Output the data unchanged and complete, minus the images.

================================

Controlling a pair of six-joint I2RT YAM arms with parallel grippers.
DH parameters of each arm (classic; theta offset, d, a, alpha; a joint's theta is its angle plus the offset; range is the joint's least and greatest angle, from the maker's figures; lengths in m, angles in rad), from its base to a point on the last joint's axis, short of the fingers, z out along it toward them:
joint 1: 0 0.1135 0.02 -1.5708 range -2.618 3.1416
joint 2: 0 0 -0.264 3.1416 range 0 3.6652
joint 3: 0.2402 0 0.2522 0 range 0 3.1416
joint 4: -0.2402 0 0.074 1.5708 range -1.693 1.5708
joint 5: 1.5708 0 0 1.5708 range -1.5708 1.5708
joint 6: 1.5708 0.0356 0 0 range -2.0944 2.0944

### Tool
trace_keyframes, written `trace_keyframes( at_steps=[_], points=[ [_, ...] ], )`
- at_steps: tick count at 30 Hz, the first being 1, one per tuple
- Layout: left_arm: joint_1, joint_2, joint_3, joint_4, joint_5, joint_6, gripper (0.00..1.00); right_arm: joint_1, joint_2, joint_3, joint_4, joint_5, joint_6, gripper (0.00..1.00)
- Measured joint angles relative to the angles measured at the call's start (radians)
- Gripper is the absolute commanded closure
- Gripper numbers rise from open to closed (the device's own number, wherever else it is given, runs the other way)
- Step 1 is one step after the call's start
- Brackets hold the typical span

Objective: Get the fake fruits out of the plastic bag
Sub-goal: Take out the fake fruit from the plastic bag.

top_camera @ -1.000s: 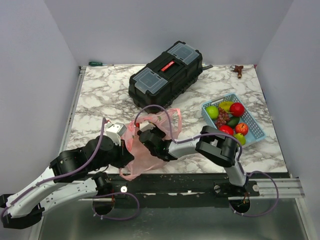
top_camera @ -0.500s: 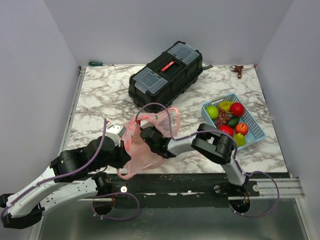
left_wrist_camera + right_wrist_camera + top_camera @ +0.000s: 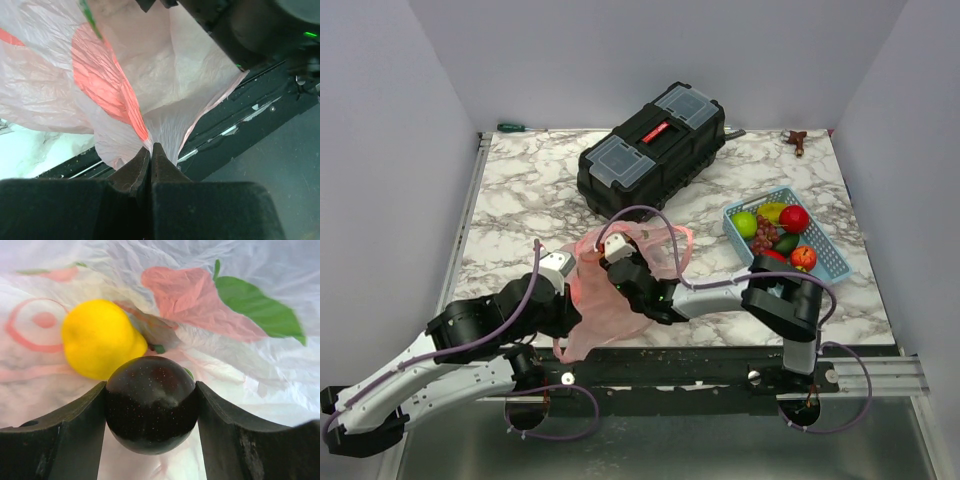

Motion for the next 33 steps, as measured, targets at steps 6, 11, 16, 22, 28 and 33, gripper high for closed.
trace_keyframes(
  at_steps=[6,11,16,22,28,33],
  points=[
    [0.000,0.041,-0.005,0.000,0.000,0.003,1.00,0.056,-0.104,-0.003,-0.115,-0.024,0.141,0.99],
    [0.000,0.044,-0.010,0.001,-0.001,0.003,1.00,0.075,-0.155,-0.019,-0.224,-0.121,0.299,0.99],
    [0.000,0.032,-0.010,0.000,-0.008,0.003,1.00,0.079,-0.200,-0.060,-0.277,-0.304,0.443,0.99],
    [0.000,-0.002,-0.010,-0.001,-0.032,-0.004,1.00,0.085,-0.264,-0.089,-0.282,-0.518,0.510,0.99],
    [0.000,-0.022,-0.010,-0.001,-0.047,-0.010,1.00,0.085,-0.401,-0.089,-0.275,-0.658,0.515,0.99],
    [0.000,-0.022,-0.010,-0.001,-0.050,-0.016,1.00,0.085,-0.540,-0.087,-0.266,-0.688,0.510,0.99]
  ],
)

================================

Output of the task:
Controlling a pair of six-joint I2RT YAM arms with parallel grippers.
DH parameters of each arm (classic; theta offset, d, a, alpha; a joint's theta is its angle plus the offset; range is the joint's least and greatest angle, from the maker's figures; lengths in m, angles in rad), from its base to a point on the last joint's axis, short of the fingers, z out along it toward them:
joint 1: 0 0.1135 0.02 -1.5708 range -2.618 3.1416
joint 2: 0 0 -0.264 3.1416 range 0 3.6652
joint 3: 0.2402 0 0.2522 0 range 0 3.1416
joint 4: -0.2402 0 0.074 1.5708 range -1.693 1.5708
joint 5: 1.5708 0 0 1.5708 range -1.5708 1.5708
joint 6: 1.5708 0.0356 0 0 range -2.0944 2.0944

### Tool
trace_keyframes, written `trace_keyframes( at_steps=[_], points=[ [_, ...] ], )`
- at_steps: tick count at 30 Hz, the first being 1, one per tuple
- Layout: left_arm: joint_1, joint_2, joint_3, joint_4, joint_5, joint_6, gripper (0.00..1.00); right_arm: joint_1, joint_2, joint_3, joint_4, joint_5, joint_6, gripper (0.00..1.00)
- Measured joint angles relative to the angles measured at the call's start (radians)
- Gripper is the absolute commanded closure
- Gripper numbers rise from open to closed (the device's own number, wherever else it is given, runs the other way)
- Step 1 is one step after the call's start
- Brackets hold the typical span

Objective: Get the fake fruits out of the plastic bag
Sub-goal: Take out the fake fruit from the plastic bag.

top_camera @ -1.000s: 
top_camera @ -0.500s: 
left_wrist_camera + right_wrist_camera + top_camera @ +0.000s: 

Motion for the next 33 steps, as measured, targets at steps 6, 11, 16, 22, 28 and 33, gripper high for closed.
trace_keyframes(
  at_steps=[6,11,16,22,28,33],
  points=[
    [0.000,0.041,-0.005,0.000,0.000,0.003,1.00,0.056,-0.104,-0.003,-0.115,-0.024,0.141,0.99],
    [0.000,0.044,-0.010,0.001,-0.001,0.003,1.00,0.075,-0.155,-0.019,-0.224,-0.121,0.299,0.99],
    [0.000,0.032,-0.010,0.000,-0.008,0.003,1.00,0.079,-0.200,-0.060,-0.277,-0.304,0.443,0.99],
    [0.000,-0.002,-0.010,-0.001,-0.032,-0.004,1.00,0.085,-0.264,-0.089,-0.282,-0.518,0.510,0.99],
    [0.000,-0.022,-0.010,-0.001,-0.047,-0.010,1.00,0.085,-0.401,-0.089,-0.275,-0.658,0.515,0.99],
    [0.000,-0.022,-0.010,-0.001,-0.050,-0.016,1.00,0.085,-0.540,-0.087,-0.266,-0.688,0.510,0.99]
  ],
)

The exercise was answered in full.